Korolev turned to confirm the voice belonged to the man he thought it did. A familiar mustache was attached to a familiar face-only feet away.

“Dubinkin?”

“The very same-but you look as though you’ve seen a ghost, Korolev. Are you all right?”

Dubinkin had that irritating smile on his face once again-the one that told you he knew just that little bit more about you than you did yourself. And Korolev was damned if he’d play along with it.

“We’ve been worried about you,” the Chekist continued. “We wondered if you mightn’t have bitten off more than you could chew.”

Dubinkin had a cheek to feign concern, and Korolev found his irritation turning to anger. He’d face the consequences of his actions. But he was damned if he’d be made fun of.

“Did your boss Zaitsev send you here to do his dirty work?” he said, and could hear the bitterness in his voice.

“No,” Dubinkin said, with what appeared to be genuine amusement. “I’ve only ever had one boss. And Comrade Colonel Rodinov is a very pleased man this evening. Your investigation has turned from defeat to triumph. How did you know Dr. Weiss had a copy of Shtange’s report?”

“I didn’t,” Korolev said.

“Well,” Dubinkin said, smiling, “then you’re the luckiest man alive.”

CHAPTER FIFTY-FIVE

In all the excitement, no one had bothered to ask how Slivka and Korolev had made their way out this far from Moscow, at night, on their own. Nor had anyone questioned how the two of them, again on their own, had managed to secure the entire facility. And as no one asked, Korolev decided not to mention that the Chief Authority of the Moscow Thieves and his right-hand man were waiting for them in the woods-or had been, until the NKVD cars showed up at least. No, he’d kept his mouth shut and thanked the all-merciful Lord above him that, for the moment at least, things seemed to have taken a surprising turn for the better.

During the drive back to Moscow in a car full of large men, however, the reality of his situation began to dawn on him.
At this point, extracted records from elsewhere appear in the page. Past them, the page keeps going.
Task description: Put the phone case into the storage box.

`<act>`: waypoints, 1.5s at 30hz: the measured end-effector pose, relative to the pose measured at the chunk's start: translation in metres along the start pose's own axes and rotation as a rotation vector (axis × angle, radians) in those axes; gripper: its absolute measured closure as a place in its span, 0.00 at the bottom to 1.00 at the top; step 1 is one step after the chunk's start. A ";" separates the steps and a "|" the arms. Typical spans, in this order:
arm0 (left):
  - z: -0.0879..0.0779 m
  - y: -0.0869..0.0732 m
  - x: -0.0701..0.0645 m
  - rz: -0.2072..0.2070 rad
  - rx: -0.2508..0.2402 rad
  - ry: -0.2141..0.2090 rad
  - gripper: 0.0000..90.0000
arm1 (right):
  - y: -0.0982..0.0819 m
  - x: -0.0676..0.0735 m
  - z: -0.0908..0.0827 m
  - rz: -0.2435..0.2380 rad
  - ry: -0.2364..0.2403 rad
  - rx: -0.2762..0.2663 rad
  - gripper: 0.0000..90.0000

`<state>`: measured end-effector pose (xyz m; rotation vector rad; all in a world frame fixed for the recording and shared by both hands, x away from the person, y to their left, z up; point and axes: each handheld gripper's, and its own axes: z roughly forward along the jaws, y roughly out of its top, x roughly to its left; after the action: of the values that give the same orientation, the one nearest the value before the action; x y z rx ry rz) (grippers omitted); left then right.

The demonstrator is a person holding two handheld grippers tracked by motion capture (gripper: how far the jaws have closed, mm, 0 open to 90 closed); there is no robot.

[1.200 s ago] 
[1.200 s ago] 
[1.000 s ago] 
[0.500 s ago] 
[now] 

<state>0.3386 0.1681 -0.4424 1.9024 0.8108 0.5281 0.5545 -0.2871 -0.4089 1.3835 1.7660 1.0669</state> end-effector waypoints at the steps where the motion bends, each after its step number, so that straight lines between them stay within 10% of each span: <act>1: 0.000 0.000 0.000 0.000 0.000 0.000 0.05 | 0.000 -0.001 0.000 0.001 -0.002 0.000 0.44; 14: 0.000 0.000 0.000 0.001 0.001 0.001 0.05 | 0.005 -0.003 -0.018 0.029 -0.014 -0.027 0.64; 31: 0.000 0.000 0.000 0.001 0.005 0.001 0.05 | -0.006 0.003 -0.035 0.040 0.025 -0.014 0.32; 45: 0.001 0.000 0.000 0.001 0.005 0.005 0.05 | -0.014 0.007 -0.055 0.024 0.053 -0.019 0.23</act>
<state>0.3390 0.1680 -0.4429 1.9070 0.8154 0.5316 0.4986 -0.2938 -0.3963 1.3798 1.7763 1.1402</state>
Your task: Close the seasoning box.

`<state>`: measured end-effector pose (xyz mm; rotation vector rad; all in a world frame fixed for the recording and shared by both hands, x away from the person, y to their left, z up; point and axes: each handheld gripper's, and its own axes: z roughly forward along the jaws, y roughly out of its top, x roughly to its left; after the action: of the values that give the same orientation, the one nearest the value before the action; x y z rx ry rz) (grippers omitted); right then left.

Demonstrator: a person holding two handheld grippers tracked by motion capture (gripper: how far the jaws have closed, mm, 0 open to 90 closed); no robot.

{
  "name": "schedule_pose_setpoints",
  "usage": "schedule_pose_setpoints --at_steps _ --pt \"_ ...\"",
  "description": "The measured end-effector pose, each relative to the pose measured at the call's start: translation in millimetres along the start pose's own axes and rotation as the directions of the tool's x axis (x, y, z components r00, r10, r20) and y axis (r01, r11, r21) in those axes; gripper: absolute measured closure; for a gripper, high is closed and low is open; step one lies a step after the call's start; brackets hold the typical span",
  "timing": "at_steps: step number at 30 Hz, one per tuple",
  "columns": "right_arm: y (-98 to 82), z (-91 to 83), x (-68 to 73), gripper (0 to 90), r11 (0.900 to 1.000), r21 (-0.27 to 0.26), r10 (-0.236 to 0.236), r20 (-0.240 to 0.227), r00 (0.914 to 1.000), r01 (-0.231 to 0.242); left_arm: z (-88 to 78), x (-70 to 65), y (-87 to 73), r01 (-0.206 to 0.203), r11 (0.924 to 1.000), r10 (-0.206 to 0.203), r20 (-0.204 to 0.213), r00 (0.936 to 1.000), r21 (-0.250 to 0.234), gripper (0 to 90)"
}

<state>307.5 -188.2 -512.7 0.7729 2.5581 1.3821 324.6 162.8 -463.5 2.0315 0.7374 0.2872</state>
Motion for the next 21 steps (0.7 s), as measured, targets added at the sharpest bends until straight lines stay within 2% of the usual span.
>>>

And during two hours waiting in a Lubyanka corridor to talk to Rodinov, the reality had hit home, and hard. The slow passing of each minute made him more and more conscious that certain questions were going to be asked once the colonel called him in. And he knew Rodinov well enough by now to know that when they were asked, there wouldn’t be much point in lying.

So by the time a lean, hungry-looking type had come to fetch him to see the colonel-well-it wasn’t just the close atmosphere that was making his shirt damp with sweat.

“Korolev.” The colonel looked up from a typed sheet of paper that he appeared to be signing. He followed Korolev’s gaze to the document and, to Korolev’s surprise, smiled.

“Do you know what this is, Korolev?”

Korolev shook his head. As far as he was concerned the colonel could sit there naked as God intended, singing “Kalinka Malinka” and it would be none of his business.

“I’ve no idea, Comrade Colonel.”

“I’ll tell you. My first orders as the head of the Twelfth Department.”

“I congratulate you, Comrade Colonel.” It seemed the thing to say.

The colonel scribbled what might have been a signature, put his pen down, and leaned back in his chair to examine Korolev.

“It’s been a hard evening for you. Dubinkin said you looked like you thought your last hour had come.”

“I thought he was working for Zaitsev.”

“He was, in a manner of speaking. But he’s always worked for me. Blanter and Svalov came to me later in the game, when they saw which way the wind was blowing.”